> **What the exercise asks**: Return the whole listing exactly as written.

---

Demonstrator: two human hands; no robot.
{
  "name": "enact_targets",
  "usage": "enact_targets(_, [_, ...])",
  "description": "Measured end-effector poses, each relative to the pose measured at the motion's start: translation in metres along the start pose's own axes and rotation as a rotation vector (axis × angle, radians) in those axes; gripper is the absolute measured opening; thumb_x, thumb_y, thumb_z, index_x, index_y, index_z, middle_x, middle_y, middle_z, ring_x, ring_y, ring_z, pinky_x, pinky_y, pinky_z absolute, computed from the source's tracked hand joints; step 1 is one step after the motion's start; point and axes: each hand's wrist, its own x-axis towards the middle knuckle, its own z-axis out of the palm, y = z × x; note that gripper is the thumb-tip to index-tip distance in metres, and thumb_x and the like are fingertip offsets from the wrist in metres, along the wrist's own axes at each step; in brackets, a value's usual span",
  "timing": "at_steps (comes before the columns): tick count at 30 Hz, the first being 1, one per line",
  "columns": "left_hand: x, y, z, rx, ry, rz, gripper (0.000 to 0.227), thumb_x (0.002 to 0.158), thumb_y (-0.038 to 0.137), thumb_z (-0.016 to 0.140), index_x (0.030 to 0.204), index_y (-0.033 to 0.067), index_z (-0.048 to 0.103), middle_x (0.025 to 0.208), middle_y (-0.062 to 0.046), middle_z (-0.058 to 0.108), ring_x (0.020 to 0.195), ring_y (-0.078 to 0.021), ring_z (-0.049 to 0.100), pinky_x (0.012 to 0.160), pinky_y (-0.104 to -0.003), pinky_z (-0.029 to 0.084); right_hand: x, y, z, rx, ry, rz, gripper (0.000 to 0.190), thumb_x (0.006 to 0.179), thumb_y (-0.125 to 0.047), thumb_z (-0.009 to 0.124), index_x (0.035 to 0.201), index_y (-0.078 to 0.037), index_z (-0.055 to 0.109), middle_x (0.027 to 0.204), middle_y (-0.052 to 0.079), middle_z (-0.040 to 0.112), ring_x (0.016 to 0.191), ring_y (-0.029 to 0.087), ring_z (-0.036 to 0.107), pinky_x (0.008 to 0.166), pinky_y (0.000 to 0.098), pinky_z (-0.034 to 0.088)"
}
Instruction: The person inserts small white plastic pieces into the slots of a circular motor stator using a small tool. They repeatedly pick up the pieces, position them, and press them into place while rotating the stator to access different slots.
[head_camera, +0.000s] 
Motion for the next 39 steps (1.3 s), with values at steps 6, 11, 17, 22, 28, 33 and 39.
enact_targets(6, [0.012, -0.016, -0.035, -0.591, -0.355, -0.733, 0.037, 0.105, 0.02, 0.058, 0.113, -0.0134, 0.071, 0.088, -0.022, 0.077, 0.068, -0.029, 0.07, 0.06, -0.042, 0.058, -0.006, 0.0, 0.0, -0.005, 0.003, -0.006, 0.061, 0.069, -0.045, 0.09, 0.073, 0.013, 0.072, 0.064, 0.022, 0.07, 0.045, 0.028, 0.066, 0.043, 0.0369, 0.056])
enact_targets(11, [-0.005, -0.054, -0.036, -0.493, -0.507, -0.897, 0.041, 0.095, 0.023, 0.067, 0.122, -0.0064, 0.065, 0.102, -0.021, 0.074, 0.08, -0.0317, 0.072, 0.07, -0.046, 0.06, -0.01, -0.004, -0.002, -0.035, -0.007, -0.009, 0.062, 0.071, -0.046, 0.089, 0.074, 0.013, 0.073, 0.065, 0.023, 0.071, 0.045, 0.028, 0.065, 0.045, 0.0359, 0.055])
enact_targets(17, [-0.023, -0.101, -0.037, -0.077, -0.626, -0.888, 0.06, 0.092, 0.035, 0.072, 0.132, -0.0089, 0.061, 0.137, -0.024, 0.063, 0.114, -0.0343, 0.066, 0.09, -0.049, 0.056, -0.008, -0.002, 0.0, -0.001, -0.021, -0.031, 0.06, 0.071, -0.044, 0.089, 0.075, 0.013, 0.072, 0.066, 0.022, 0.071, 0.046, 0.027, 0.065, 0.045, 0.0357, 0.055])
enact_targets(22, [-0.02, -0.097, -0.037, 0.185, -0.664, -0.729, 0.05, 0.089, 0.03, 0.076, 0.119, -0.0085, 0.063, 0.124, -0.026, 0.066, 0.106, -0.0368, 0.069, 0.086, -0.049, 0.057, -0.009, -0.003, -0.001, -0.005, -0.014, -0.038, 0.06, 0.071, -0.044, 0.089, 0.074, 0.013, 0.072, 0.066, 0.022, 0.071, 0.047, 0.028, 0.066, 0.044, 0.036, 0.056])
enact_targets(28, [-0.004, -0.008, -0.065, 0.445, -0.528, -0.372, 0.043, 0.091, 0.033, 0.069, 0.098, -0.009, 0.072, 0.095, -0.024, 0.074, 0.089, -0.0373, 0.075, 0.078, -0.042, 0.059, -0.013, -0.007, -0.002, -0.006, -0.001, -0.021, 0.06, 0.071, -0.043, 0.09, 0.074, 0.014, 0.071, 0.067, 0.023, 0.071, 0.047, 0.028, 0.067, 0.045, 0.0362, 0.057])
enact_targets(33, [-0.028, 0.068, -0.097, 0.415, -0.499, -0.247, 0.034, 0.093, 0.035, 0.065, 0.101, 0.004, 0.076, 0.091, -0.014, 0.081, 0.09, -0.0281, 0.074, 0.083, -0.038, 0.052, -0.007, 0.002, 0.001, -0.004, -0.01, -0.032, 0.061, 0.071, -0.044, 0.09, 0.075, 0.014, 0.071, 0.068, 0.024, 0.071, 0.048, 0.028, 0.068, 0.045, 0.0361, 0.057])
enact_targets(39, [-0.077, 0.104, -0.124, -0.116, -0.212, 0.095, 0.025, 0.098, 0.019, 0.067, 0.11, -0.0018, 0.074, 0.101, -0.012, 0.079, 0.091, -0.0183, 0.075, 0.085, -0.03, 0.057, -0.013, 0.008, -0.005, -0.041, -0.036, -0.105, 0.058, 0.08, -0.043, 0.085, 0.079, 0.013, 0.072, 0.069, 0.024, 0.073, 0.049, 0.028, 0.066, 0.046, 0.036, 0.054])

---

> **Response to the exercise**:
Demonstrator: two human hands; no robot.
{
  "name": "enact_targets",
  "usage": "enact_targets(_, [_, ...])",
  "description": "Measured end-effector poses, each relative to the pose measured at the motion's start: translation in metres along the start pose's own axes and rotation as a rotation vector (axis × angle, radians) in those axes; gripper is the absolute measured opening; thumb_x, thumb_y, thumb_z, index_x, index_y, index_z, middle_x, middle_y, middle_z, ring_x, ring_y, ring_z, pinky_x, pinky_y, pinky_z absolute, computed from the source's tracked hand joints; step 1 is one step after the motion's start; point and axes: each hand's wrist, its own x-axis towards the middle knuckle, its own z-axis out of the palm, y = z × x; note that gripper is the thumb-tip to index-tip distance in metres, and thumb_x and the like are fingertip offsets from the wrist in metres, along the wrist's own axes at each step; in brackets, a value's usual span",
  "timing": "at_steps (comes before the columns): tick count at 30 Hz, the first being 1, one per line",
  "columns": "left_hand: x, y, z, rx, ry, rz, gripper (0.000 to 0.227), thumb_x (0.002 to 0.158), thumb_y (-0.038 to 0.137), thumb_z (-0.016 to 0.140), index_x (0.030 to 0.204), index_y (-0.033 to 0.067), index_z (-0.048 to 0.103), middle_x (0.025 to 0.208), middle_y (-0.062 to 0.046), middle_z (-0.058 to 0.108), ring_x (0.020 to 0.195), ring_y (-0.078 to 0.021), ring_z (-0.049 to 0.100), pinky_x (0.012 to 0.160), pinky_y (-0.104 to -0.003), pinky_z (-0.029 to 0.084); right_hand: x, y, z, rx, ry, rz, gripper (0.000 to 0.190), thumb_x (0.006 to 0.179), thumb_y (-0.125 to 0.047), thumb_z (-0.009 to 0.124), index_x (0.035 to 0.201), index_y (-0.078 to 0.037), index_z (-0.055 to 0.109), middle_x (0.027 to 0.204), middle_y (-0.052 to 0.079), middle_z (-0.040 to 0.112), ring_x (0.016 to 0.191), ring_y (-0.029 to 0.087), ring_z (-0.036 to 0.107), pinky_x (0.008 to 0.166), pinky_y (0.000 to 0.098), pinky_z (-0.034 to 0.088)"
}
Instruction: The person inserts small white plastic pieces into the slots of a circular motor stator using a small tool. They repeatedly pick up the pieces, position them, and press them into place while rotating the stator to access different slots.
[head_camera, +0.000s] 
Motion for the next 39 steps (1.3 s), with values at steps 6, 11, 17, 22, 28, 33 and 39.
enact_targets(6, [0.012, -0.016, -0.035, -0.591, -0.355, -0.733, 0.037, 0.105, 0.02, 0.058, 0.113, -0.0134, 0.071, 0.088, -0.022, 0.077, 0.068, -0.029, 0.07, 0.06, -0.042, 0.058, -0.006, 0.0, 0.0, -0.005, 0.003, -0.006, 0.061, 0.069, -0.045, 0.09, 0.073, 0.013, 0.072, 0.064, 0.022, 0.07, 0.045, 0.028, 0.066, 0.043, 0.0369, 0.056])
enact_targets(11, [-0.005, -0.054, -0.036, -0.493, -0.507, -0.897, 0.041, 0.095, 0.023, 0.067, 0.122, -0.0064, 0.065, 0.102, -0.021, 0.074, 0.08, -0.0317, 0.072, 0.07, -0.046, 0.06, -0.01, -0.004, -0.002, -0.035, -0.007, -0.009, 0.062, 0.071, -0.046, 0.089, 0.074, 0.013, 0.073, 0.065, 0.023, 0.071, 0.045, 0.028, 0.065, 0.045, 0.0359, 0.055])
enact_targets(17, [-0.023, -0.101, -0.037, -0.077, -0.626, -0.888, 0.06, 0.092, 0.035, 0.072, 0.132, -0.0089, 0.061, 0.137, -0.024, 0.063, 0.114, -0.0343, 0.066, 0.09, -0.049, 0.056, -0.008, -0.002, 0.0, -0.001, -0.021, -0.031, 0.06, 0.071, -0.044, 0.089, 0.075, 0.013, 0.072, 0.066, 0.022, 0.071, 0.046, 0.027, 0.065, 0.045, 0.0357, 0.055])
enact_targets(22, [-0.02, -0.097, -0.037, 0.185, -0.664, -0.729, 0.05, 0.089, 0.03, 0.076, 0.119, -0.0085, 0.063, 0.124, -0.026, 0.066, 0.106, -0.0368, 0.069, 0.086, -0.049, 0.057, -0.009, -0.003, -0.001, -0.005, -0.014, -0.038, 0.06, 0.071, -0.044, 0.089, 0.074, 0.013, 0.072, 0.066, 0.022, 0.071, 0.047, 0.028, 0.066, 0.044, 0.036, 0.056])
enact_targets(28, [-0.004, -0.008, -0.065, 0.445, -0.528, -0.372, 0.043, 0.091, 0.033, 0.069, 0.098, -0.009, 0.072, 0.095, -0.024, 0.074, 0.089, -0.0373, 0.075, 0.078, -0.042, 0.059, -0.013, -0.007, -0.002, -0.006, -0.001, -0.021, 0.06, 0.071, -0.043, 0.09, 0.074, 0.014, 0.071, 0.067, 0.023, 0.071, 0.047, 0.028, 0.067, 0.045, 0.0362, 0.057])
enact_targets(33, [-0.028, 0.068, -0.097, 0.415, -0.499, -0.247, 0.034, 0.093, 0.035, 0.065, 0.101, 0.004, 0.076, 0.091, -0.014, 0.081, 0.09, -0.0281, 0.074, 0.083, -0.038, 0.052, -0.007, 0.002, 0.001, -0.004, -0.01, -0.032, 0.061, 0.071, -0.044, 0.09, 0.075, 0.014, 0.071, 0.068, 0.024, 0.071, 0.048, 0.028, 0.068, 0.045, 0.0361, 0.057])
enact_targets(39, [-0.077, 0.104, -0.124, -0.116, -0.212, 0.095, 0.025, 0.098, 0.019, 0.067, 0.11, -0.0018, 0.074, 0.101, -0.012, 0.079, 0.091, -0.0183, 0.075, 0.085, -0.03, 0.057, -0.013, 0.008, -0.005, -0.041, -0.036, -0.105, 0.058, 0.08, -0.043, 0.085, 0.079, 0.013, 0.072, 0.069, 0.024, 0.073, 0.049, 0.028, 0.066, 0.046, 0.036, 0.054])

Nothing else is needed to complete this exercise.